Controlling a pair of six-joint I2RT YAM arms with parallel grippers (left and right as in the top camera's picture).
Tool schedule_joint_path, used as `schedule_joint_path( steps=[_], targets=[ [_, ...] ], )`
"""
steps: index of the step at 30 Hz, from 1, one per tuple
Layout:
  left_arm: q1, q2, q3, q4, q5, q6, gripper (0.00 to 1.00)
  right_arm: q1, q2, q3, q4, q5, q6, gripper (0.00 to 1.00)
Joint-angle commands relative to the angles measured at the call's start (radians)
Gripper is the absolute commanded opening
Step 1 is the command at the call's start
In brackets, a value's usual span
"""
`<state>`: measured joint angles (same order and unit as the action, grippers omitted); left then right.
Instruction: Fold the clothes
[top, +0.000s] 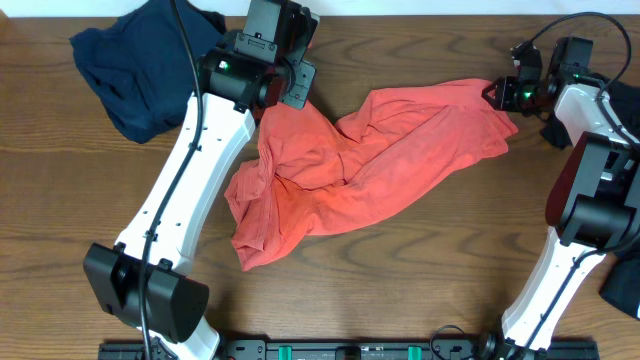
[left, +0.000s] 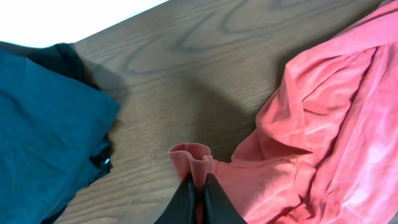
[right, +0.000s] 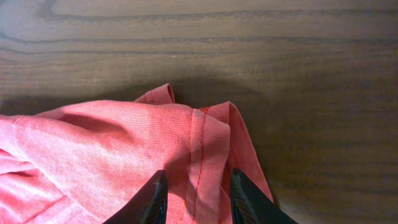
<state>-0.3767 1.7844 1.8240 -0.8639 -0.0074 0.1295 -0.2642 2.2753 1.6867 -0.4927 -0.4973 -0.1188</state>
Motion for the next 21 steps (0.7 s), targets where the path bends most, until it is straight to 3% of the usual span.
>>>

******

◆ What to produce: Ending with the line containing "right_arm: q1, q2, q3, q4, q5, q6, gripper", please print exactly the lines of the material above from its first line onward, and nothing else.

◆ Response area:
Controlling a pair of six-joint I2RT YAM arms with parallel grippers (left and right as in the top camera's picture).
Tool schedule_joint_path, used as `schedule_joint_path( steps=[_], targets=[ [_, ...] ], )`
"""
steps: index of the step at 30 Hz, from 1, one per tuple
Layout:
  left_arm: q1, q2, q3, q4, q5, q6, gripper (0.00 to 1.00)
  right_arm: q1, q2, q3, q4, q5, q6, gripper (0.00 to 1.00)

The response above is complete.